How did Henry VIII's the Mary Rose sink?
Almost 500 years on, the truth behind the demise of the king's favourite ship remains a mystery
It's exactly 471 years since Henry VIII's favourite ship, the Mary Rose, sank during a battle with the French navy and to mark the occasion, the Mary Rose Museum will reopen in Portsmouth tomorrow.
In her day, the Mary Rose, one of the earliest examples of a purpose-built sailing warship, was one of the largest ships in the English navy, fighting through more than three decades of intermittent war.
She is the only 16th-century ship on display in the world and has been undergoing continuous conservation since being pulled from the Solent in 1982, where she had lain since 1545.
The salvaging of the ship was one of the most complex and remarkable projects in the history of maritime archaeology, reports the Daily Telegraph.

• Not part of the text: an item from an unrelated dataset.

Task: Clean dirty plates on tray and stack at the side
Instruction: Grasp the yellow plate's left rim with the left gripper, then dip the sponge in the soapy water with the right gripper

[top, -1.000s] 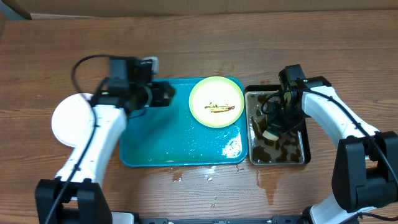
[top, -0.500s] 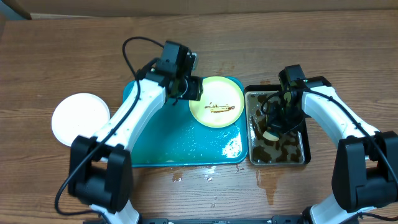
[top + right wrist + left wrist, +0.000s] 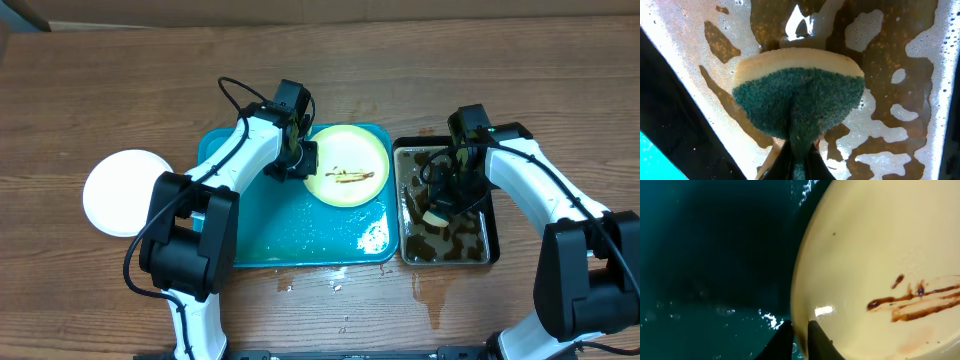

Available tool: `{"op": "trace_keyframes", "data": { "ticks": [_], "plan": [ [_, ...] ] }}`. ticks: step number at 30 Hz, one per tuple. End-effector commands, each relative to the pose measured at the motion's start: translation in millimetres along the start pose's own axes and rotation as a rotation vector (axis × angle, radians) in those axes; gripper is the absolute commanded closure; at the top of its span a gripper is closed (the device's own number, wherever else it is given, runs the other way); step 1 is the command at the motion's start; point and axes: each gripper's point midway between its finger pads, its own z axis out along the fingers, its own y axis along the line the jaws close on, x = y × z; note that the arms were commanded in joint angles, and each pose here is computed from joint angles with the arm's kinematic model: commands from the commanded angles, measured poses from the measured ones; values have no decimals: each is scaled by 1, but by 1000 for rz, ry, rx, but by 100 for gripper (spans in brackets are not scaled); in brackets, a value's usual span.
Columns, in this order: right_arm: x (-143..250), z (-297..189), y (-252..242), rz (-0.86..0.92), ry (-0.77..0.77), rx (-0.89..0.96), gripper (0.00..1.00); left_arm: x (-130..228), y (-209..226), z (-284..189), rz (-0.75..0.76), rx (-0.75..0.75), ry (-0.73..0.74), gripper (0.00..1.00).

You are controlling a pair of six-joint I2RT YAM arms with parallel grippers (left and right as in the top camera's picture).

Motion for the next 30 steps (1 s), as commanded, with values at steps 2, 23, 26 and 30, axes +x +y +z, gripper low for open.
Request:
{"op": "trace_keyframes", "data": {
  "ticks": [2, 23, 26, 30],
  "plan": [
    [-1, -7, 1, -6, -23, -12, 96, 3, 9, -1, -16, -40, 21, 91],
    [13, 29, 14, -140, 31, -130, 96, 42, 24, -5, -34, -110, 174, 71],
    [17, 37, 9, -138, 33, -115, 96, 40, 21, -3, -34, -95, 164, 70],
    [13, 37, -35, 61, -6, 127, 96, 43, 15, 5, -33, -59, 162, 71]
  ]
}}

So what are the theories for her demise?
The reason most often given is negligence by the captain and crew of the ship. A testimony transcribed by Imperial ambassador Francois van der Delft in a letter dated 24 July 1545 records one of the crew saying the ship had fired all its guns on one side and turned too sharply to start the next assault. Alongside this, Hall's Chronicle in 1548 says "to much foly [sic]" was to blame.
Strong gust of wind
In 2000, Channel 4 documentary What Sank the Mary Rose? claimed the ship's sharp turn would have been perfectly possible were it not for a strong gust of wind. Using scale models, the programme showed that the blustery conditions forced the gun decks below the waterline and caused the sudden sinking.
According to the museum, a French cavalry officer present at the battle said the Mary Rose had been sunk by French guns. A cannonball low in the hull would have enabled water to flood in, making the ship unstable and leading to her sinking, says the museum. However, there has been no archaeological evidence to suggest the ship sustained any exterior damage to its hull.